The cost of a new government IT system for a farmer subsidy programme has doubled, MSPs have heard.
Members of Scottish Parliament’s Public Audit Committee were told that spending on the IT company delivering the project has risen from an estimated £28.8 million to £60.4m and that there was a “significant risk” to the programme’s delivery, reports The Herald.
MSPs and a taxpayer group have raised concerns about the computer system farmers and crofters must now use to apply for European Union (EU) subsidy payments.
The Scottish Government attributed the increased costs of the programme to the need to deliver the IT solution in “compressed timescales” and to changes to EC requirements.
The IT system is part of the Scottish Government’s Futures programme, a five-year project to oversee the implementation of the new EU Common Agricultural Policy (CAP) in Scotland.
The programme aims to ensure the safe delivery of nearly £4bn of support to the farming, food and rural affairs sectors.
MSPs were told the estimated cost of the Futures programme had risen from £102.5m to £178m.
In a letter updating the committee on the project, Caroline Gardner, the auditor general for Scotland, said she had drawn the Parliament’s attention to the risk to successful delivery and value for money.

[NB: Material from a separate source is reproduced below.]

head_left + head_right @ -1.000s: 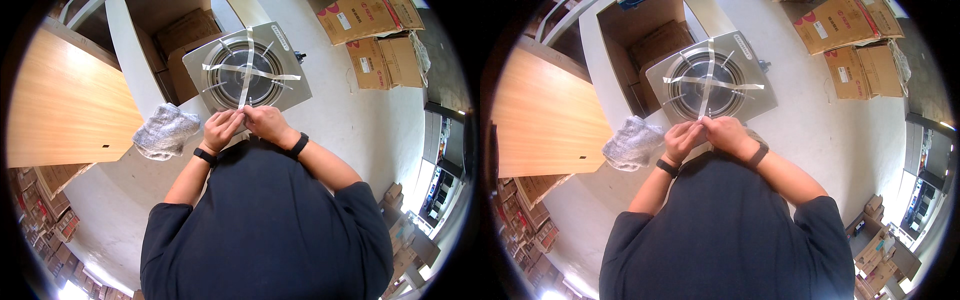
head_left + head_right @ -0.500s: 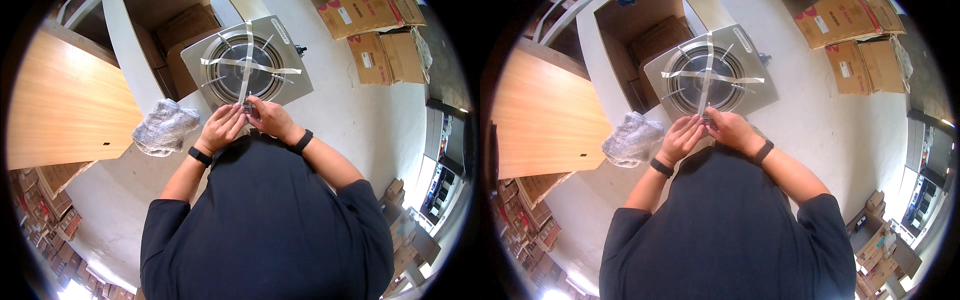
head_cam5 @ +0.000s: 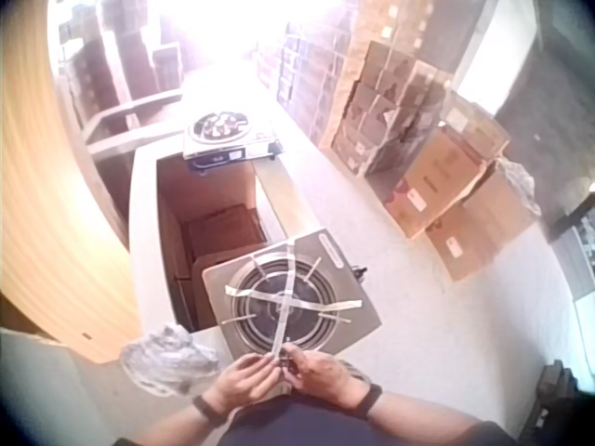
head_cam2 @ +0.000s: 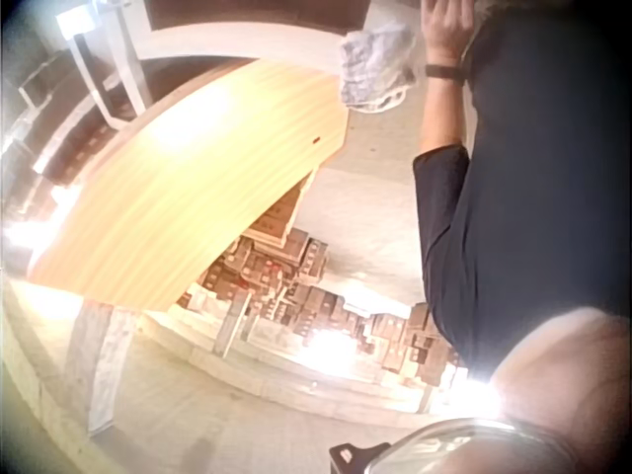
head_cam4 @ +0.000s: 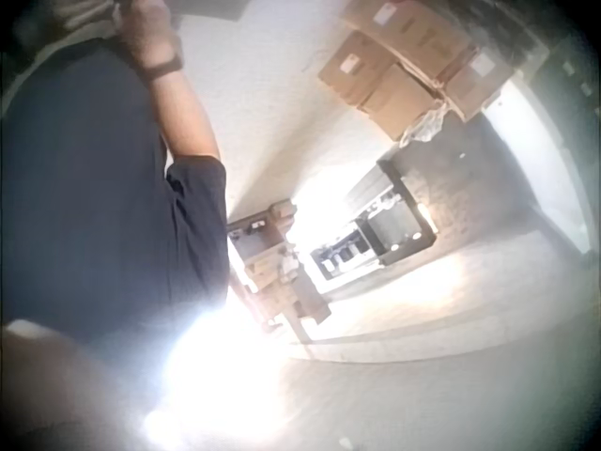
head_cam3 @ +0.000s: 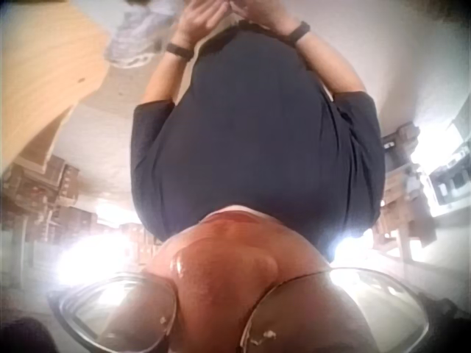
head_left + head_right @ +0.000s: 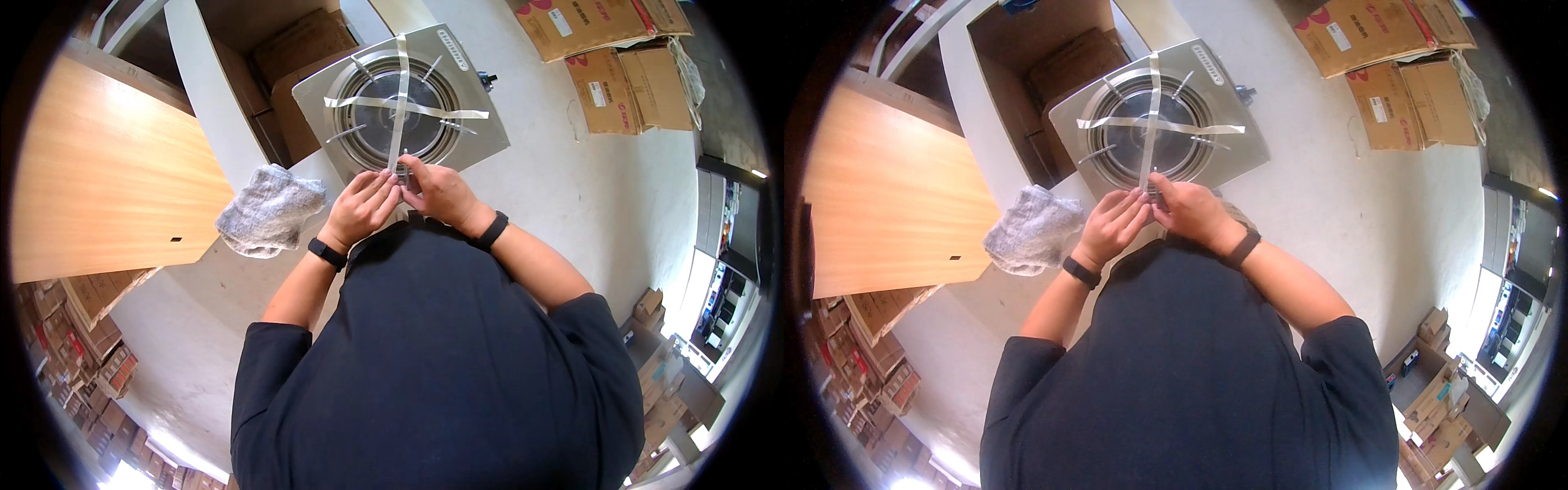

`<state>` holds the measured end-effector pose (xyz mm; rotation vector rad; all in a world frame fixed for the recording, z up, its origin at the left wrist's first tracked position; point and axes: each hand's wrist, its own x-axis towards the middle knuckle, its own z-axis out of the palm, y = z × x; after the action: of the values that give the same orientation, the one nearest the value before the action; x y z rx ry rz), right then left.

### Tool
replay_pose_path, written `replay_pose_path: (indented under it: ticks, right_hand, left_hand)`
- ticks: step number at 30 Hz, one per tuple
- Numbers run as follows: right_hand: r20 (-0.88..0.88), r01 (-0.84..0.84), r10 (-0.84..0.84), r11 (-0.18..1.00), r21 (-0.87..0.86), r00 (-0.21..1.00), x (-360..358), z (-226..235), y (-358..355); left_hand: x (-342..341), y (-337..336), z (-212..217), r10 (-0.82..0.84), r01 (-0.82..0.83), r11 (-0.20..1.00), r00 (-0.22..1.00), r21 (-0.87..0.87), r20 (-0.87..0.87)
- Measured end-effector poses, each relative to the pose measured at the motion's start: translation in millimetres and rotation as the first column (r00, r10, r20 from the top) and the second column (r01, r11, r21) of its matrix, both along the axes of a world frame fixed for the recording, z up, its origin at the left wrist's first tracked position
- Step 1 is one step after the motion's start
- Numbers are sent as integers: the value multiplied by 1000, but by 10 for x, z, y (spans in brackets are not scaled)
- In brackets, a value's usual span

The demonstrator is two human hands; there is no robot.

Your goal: The person assembles a portable gas stove by placing a metal grate over the burner and securing it with small metal clips. They then use a cloth to wipe the surface of the stove clean.

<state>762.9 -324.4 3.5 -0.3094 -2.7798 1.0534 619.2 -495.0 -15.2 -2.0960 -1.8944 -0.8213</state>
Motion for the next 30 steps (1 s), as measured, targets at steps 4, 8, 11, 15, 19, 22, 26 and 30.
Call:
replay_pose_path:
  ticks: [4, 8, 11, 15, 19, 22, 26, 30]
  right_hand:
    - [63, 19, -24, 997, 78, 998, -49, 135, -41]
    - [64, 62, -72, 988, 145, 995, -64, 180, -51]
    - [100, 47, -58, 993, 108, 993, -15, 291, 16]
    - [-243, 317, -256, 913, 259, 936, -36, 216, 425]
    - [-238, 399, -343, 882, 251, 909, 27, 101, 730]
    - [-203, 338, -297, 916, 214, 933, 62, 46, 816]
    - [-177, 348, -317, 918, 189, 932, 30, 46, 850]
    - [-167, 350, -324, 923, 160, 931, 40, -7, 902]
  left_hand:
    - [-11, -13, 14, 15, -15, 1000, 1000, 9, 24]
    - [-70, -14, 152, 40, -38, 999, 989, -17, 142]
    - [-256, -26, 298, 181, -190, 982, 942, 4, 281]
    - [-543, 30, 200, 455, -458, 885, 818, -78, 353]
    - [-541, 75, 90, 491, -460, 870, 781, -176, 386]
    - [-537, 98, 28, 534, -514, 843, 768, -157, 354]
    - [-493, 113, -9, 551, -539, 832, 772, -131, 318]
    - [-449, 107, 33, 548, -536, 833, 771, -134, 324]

“The programme will continue to carry significant risk up to full implementation and beyond,” she said.
She said timescales were driven by European regulatory requirements including a deadline to make payments under the scheme to farmers by June, 2016.
But in Scotland payments are normally made in the preceding December and this is the timetable the Scottish Government is working to.
The committee agreed to take further evidence from the Scottish Government and a representative of the EU on the issue.